Он обустроился сразу, как выдали постельное белье, сумку положил под койку, деньги засунул в карман спортивных штанов, которые одел, сев в вагон, документы также остались в сумке. Он лежал на нижней полке, смотря вверх, стараясь не думать, экономил силы. Мимо ходили продавцы, предлагая товар, но гадать кроссворд или читать роман Донцовой желания не было. Прошел примерно час с момента, как они тронулись, и ему пришла мысль, сходить в вагон-ресторан. Старший лейтенант был человеком, привыкшим все обдумывать, а не следовать эмоциональным порывам, хотя иногда, наверное, хотелось. К этому решению он подошел также осмысленно и пошел в вагон-ресторан. По вагонам ходили старшие сержанты, коллеги, хоть и с другой службы, предлагать посидеть с ним он не стал, ребята были все же при исполнении.
Выбор напитков был ожидаемо скудным. Самое невкусное пиво, пакетированное вино, портвейн. Водку продавали из-под полы по каким-то невообразимым ценам, к тому же пить водку одному – удовольствие сомнительное, поэтому он заказал кружку пива, тоже по странной цене.

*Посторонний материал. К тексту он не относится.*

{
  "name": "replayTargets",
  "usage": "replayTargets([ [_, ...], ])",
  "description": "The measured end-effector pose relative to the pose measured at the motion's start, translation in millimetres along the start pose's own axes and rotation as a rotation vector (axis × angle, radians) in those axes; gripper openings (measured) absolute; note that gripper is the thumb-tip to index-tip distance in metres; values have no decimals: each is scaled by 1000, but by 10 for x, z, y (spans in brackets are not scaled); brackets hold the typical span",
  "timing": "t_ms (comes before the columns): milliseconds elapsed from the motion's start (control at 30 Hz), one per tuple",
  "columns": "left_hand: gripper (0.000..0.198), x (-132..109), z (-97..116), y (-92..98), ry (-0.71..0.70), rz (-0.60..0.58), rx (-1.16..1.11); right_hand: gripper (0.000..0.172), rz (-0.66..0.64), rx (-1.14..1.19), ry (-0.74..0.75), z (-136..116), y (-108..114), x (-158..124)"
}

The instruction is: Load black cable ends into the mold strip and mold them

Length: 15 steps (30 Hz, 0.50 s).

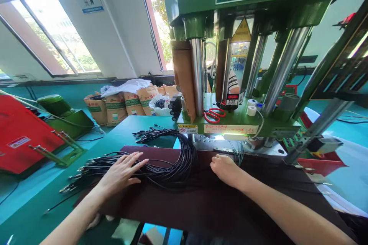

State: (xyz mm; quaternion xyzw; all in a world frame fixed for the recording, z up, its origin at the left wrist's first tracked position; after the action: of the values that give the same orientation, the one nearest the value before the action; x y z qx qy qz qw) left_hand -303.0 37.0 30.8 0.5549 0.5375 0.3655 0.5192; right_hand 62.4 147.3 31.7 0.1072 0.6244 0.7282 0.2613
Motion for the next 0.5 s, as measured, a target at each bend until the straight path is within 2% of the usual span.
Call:
replayTargets([
  [167, 48, 21, 50, 33, -49, 27, -19, 12, -16, -1, -61, 22, -56, 27],
  [233, 47, 13, 54, 15, -27, 61, -76, 14, -31, 6, -80, 37, -49, 33],
  [367, 37, 6, 40, -8, 212, 132, -155, 17, -64, 22, -21, 35, -46, 74],
  [500, 31, 52, 142, 38, 344, 23, -203, 28, -17, 59, 73, 65, -186, 111],
])
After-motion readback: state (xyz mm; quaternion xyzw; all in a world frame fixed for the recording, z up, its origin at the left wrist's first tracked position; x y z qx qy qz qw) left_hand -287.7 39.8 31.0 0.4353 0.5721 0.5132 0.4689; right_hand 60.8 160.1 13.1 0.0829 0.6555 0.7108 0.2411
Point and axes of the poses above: each hand's wrist, its own x-axis towards the middle knuckle, its own y-axis out of the back of the hand, z = x × y, the point moved 2 cm from there along x, towards the middle knuckle, and after that the axes turned 14 degrees about -z, right-handed, at the moved point
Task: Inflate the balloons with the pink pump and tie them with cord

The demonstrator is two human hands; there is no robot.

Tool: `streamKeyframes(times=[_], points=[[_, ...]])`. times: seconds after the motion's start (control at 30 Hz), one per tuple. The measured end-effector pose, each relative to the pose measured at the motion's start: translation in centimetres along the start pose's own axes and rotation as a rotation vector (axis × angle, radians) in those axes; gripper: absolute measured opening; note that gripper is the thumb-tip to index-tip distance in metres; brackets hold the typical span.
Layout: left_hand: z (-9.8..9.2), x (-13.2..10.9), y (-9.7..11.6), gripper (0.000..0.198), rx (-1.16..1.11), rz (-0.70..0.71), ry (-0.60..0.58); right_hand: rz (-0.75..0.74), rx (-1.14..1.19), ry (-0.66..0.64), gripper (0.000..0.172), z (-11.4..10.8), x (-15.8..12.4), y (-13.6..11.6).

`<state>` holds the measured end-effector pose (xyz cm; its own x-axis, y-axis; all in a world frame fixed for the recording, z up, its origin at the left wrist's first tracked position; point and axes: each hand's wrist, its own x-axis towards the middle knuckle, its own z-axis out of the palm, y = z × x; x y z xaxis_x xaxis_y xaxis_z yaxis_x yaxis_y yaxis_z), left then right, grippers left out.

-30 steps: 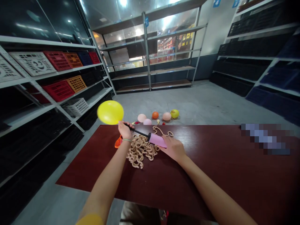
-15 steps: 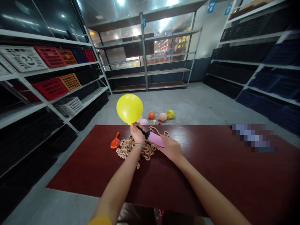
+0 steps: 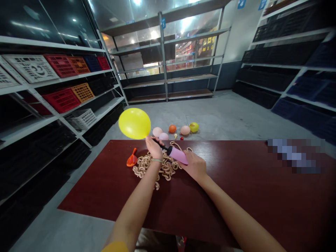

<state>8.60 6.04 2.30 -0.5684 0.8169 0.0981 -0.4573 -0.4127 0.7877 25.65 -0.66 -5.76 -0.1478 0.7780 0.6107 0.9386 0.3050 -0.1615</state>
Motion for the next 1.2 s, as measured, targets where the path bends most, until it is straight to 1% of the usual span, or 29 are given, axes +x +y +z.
streamKeyframes(times=[0.07,0.1,0.17,0.23,0.37,0.43,0.47,0.53,0.6,0.7,0.77,0.8,0.87,0.97,1.07,1.13,1.2], points=[[0.9,-1.6,-1.1,0.038,0.003,0.004,-0.064,0.032,0.014,-0.009,0.044,-0.1,-0.1,0.0],[1.1,-1.9,-1.3,0.039,0.009,0.008,-0.092,0.042,0.024,-0.017,0.044,-0.2,-0.1,-0.1],[1.1,-1.3,-0.7,0.042,0.025,0.015,-0.123,0.041,0.043,-0.037,0.045,-0.4,-0.1,-0.2],[0.7,0.5,0.8,0.041,0.033,0.026,-0.112,0.017,0.052,-0.044,0.046,-0.5,-0.1,-0.4],[-0.6,5.0,4.7,0.037,0.016,0.082,-0.025,-0.025,0.056,-0.025,0.047,-0.5,0.1,-0.4],[-0.9,6.1,5.6,0.035,0.004,0.104,0.009,-0.028,0.055,-0.015,0.046,-0.3,0.1,-0.4],[-0.9,6.1,5.6,0.035,-0.002,0.111,0.025,-0.025,0.054,-0.011,0.046,-0.2,0.1,-0.3],[-0.7,5.2,4.6,0.034,-0.004,0.105,0.038,-0.008,0.047,-0.004,0.045,-0.1,0.1,-0.2],[-0.4,3.1,2.8,0.035,0.000,0.066,0.014,0.012,0.032,-0.006,0.045,0.0,0.0,-0.1],[0.1,-0.3,-0.3,0.036,0.003,-0.003,-0.058,0.018,0.007,-0.021,0.044,-0.1,-0.2,0.0],[0.0,-1.5,-1.5,0.038,0.006,-0.028,-0.071,0.000,0.005,-0.032,0.044,-0.3,-0.2,0.0],[-0.1,-1.5,-1.6,0.039,0.012,-0.033,-0.072,-0.014,0.011,-0.036,0.044,-0.4,-0.3,-0.1],[-0.6,-0.5,-1.0,0.038,0.029,-0.023,-0.070,-0.036,0.034,-0.044,0.046,-0.6,-0.2,-0.2],[-1.4,2.9,1.4,0.033,0.037,0.019,-0.062,-0.058,0.045,-0.041,0.044,-0.9,0.0,-0.5],[-2.1,5.7,3.8,0.030,0.022,0.038,-0.003,-0.074,0.040,-0.038,0.041,-0.8,0.2,-0.5],[-2.2,6.1,4.1,0.029,0.010,0.045,0.049,-0.073,0.038,-0.031,0.040,-0.7,0.3,-0.4],[-2.0,5.0,3.3,0.029,-0.001,0.042,0.069,-0.065,0.026,-0.018,0.039,-0.6,0.2,-0.3]])
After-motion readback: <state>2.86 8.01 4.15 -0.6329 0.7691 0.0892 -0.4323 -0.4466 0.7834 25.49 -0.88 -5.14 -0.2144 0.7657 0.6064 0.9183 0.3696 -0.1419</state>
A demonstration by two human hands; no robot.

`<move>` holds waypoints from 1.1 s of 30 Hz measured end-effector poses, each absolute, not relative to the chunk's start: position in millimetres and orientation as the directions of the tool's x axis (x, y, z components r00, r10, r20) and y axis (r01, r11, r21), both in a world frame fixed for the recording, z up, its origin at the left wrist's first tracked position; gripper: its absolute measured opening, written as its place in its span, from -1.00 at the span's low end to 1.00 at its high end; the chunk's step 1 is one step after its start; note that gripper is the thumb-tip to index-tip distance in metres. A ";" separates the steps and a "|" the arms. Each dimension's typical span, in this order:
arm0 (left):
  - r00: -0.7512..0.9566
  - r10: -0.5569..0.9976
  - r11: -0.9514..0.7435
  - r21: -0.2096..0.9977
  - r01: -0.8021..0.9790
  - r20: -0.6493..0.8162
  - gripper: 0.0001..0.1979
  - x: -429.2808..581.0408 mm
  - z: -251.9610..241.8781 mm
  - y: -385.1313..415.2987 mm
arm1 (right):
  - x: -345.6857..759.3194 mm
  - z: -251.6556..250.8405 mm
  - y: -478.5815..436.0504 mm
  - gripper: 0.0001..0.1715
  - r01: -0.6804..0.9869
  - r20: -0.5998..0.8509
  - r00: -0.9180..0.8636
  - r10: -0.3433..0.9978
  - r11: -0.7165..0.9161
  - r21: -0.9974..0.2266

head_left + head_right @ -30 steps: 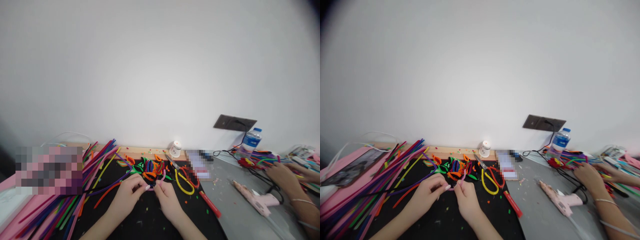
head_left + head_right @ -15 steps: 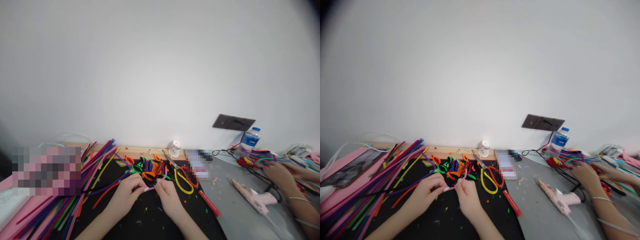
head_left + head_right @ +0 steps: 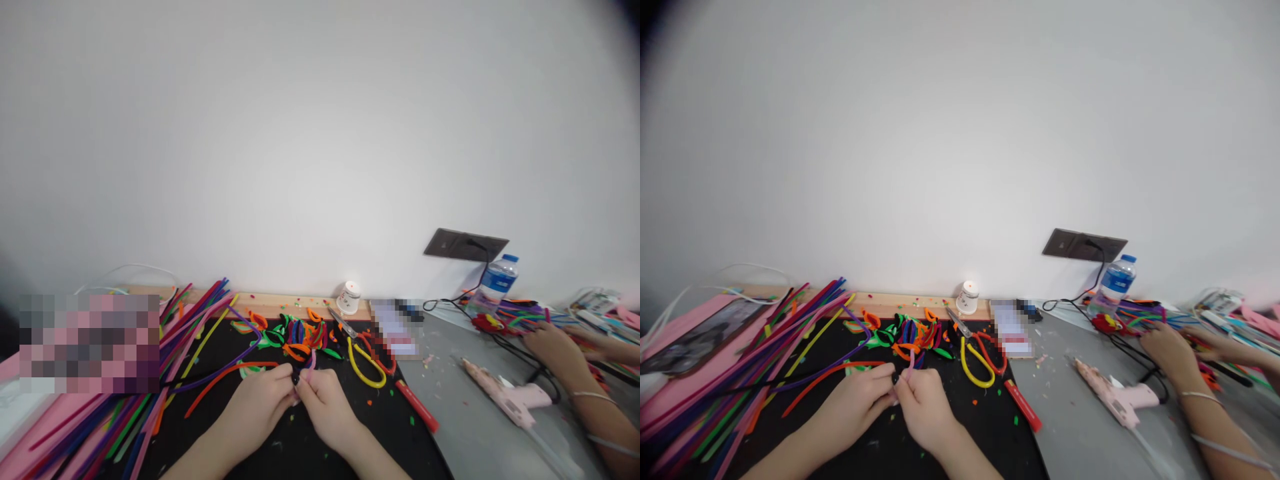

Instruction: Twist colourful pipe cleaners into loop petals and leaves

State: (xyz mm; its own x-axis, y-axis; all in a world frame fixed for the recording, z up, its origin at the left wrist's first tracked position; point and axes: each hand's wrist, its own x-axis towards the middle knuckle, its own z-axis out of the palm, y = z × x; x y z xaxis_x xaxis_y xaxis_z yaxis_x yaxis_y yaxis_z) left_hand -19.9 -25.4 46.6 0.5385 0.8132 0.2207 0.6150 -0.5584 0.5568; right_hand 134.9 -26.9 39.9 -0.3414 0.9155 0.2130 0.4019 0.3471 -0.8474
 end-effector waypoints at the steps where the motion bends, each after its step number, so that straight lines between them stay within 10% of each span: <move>1: 0.522 0.821 -0.547 0.580 0.603 0.231 -0.77 -19.3 47.3 -25.9 | 135.8 39.6 -25.9 -0.60 0.381 0.212 -0.318 0.924 0.330 -0.864; 10: 0.263 0.963 -0.089 0.986 0.139 0.050 -0.71 -16.8 46.4 -18.2 | 150.8 36.1 -13.9 -0.61 0.184 0.200 -0.156 0.967 0.227 -0.956; 22: 0.290 0.956 0.047 0.999 -0.028 -0.037 -0.77 -18.6 40.1 -10.5 | 149.0 54.8 -21.6 -0.71 0.470 0.300 -0.301 0.905 0.414 -0.780; 33: 0.263 0.965 0.024 0.997 -0.076 -0.003 -0.79 -16.3 38.0 -12.0 | 149.6 50.3 -18.0 -0.63 0.183 0.175 -0.146 0.974 0.200 -0.962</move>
State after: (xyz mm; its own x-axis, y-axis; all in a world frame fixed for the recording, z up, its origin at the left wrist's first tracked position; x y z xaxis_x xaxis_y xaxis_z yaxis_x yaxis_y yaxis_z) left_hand -16.3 -12.0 38.0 0.2632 0.9647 -0.0034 -0.0763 0.0244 0.9968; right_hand 149.6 -18.0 50.3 -0.1458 0.9737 0.1749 0.1831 0.2003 -0.9625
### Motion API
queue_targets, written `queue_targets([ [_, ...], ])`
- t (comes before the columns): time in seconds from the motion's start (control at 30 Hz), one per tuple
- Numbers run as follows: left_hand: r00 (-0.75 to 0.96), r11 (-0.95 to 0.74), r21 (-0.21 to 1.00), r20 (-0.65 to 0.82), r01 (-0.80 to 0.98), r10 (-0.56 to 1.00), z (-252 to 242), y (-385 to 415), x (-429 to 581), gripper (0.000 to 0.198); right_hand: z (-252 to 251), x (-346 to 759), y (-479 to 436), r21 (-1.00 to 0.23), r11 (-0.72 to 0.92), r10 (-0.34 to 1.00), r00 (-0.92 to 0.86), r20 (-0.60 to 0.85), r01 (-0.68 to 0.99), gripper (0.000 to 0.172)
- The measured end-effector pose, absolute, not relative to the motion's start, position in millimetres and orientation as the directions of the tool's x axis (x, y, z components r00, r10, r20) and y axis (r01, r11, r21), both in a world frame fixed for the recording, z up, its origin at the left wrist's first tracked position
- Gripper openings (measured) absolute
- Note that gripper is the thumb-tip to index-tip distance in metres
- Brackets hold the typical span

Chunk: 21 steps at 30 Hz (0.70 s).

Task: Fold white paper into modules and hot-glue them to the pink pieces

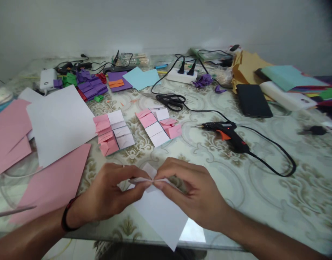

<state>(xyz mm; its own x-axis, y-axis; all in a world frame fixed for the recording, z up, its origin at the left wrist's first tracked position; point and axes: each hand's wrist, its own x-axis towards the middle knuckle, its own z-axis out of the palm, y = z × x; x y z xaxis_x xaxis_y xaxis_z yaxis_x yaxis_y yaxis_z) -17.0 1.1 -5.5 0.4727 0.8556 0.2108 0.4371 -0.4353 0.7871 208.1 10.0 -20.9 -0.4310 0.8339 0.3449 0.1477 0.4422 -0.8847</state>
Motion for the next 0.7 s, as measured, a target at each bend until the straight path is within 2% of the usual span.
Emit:
queue_targets([
  [0.13, 0.384, -0.268, 0.868, 0.098, 0.418, 0.918, -1.0, 6.6, -17.4, 0.013, -20.4, 211.0, 13.3, -0.952, 0.237, 0.921, -0.356, 0.157, 0.195, 0.009],
  [0.23, 0.372, -0.198, 0.9, 0.043, 0.388, 0.927, 0.3, 8.0, -18.2, 0.015, -20.9, 212.2, 13.8, -0.966, 0.176, 0.932, -0.349, 0.1, 0.192, 0.008],
  [0.47, 0.41, -0.227, 0.892, 0.053, 0.39, 0.911, 2.6, 5.8, -21.2, 0.019, -21.3, 211.1, 15.1, -0.964, 0.142, 0.914, -0.403, 0.041, 0.223, 0.01],
  [0.57, 0.428, -0.222, 0.895, 0.039, 0.388, 0.903, 0.1, 4.8, -19.7, 0.017, -22.8, 208.7, 15.5, -0.962, 0.165, 0.9, -0.432, 0.056, 0.219, 0.007],
  [0.7, 0.48, -0.291, 0.861, 0.064, 0.417, 0.875, -6.4, 2.5, -17.1, 0.012, -23.4, 206.0, 14.0, -0.925, 0.324, 0.867, -0.454, 0.207, 0.197, 0.01],
])
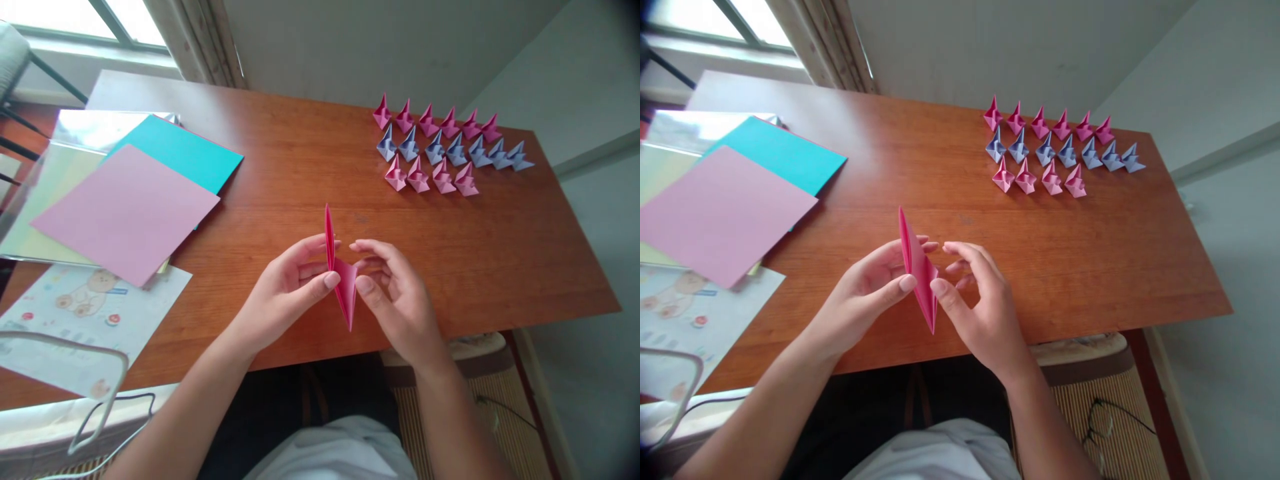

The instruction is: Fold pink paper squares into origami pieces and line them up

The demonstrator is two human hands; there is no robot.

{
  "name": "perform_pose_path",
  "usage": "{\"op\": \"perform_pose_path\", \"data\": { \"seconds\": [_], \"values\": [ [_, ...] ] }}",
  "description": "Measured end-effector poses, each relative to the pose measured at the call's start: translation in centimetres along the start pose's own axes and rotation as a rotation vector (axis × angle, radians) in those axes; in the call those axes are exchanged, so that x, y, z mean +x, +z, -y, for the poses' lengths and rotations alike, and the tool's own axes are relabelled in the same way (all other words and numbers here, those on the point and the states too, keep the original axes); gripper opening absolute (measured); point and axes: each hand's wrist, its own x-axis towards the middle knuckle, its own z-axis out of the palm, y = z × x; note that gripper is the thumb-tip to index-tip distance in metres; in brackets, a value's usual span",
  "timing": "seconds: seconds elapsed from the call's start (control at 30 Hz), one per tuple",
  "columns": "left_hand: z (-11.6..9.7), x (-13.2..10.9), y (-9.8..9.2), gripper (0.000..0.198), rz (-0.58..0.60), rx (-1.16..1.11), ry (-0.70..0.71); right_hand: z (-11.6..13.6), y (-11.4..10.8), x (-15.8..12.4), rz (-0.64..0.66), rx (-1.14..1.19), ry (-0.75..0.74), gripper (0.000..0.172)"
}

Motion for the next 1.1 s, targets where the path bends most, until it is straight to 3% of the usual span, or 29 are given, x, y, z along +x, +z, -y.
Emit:
{"op": "perform_pose_path", "data": {
  "seconds": [0.17,0.37,0.67,1.1],
  "values": [
    [0.3,-0.1,-0.2,0.048,-0.011,-0.042,-0.010,0.4,0.5,-0.1,0.089,0.020,-0.016,0.044],
    [0.3,-0.2,-0.2,0.049,-0.006,-0.068,-0.028,0.5,0.9,0.0,0.084,-0.033,-0.021,0.045],
    [-0.1,-0.2,-0.2,0.042,0.036,-0.038,0.011,0.3,0.8,-0.3,0.044,-0.062,0.003,0.040],
    [0.9,-0.6,-0.1,0.062,0.092,-0.025,-0.006,0.3,1.4,0.0,-0.102,-0.343,-0.128,0.051]
  ]
}}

Старший лейтенант сидел и скучал, за окном был день, и солнце освещало тайгу, лес, чередующиеся с еще пустыми полями, которые вскоре засеют пшеницей, вершки которой будут колоситься на ветру. На другом конце вагона сидела молодая пара, которая заказала солянку, какой-то салат, чай и сладкий рулет. У окна напротив сидел старик, читающий газету с чашкой чая, запивая кусок торта. Старший лейтенант сидел и скучал, и, как обычно, погрузился в мысли.
«Так все-таки чему мы служим, – задавался молодой сотрудник, – кто же прав, и зачем  в присяге такие красивые слова, если никто не знает, кому мы служим. Вот, – поймал себя на мысли старший лейтенант, – «кому», а не «чему». Ведь есть специальные люди, которые оценивают нашу службу: это и наше начальство, и надзорные ведомства, и люди, упоминать которых вовсе не стоит. Ведь оценивают нас и нашу службу они, они же ставят нам планы. Действительно, прав был товарищ майор, закон лишь средство, это наш меч, которым мы замахиваемся, когда Фемиде становится дурно, когда ее весы по какой-то причине теряют спокойствие. А кто мы во всей этой чехарде? – Спрашивал у себя товарищ следователь, делая большой глоток. – А кто товарищ майор, кому вы служите, товарищ майор, ведь мы пришли в это дело разными путями, значит, и понятия об одном и том же в наших головах разнятся. Вас привели, а я пришел сам. Так кому вы служите, товарищ майор, кому служат ваши заместители?»
Дальше случился грохот, скрежет, звон, тряска и потом ничего. Через несколько часов в новостях прозвучало:
«Поезд № 127, ехавший по указанному маршруту сошел с рельсов. На месте работает несколько бригад МЧС, семь единиц техники, а так же шесть бригад неотложной скорой помощи. Параллельно на место из линейного Управления выехала оперативно-следственная группа в составе двадцати трех человек, во главе с начальником отдела полковником В.Н. Кольцовым. По словам начальника Главного Управления генерал-полковника А.П. Груздева он возьмет данное дело на личный контроль, виновные лица будут привлечены к ответственности».
«Мда, – подумал бы старший лейтенант, – как глупо все получилось».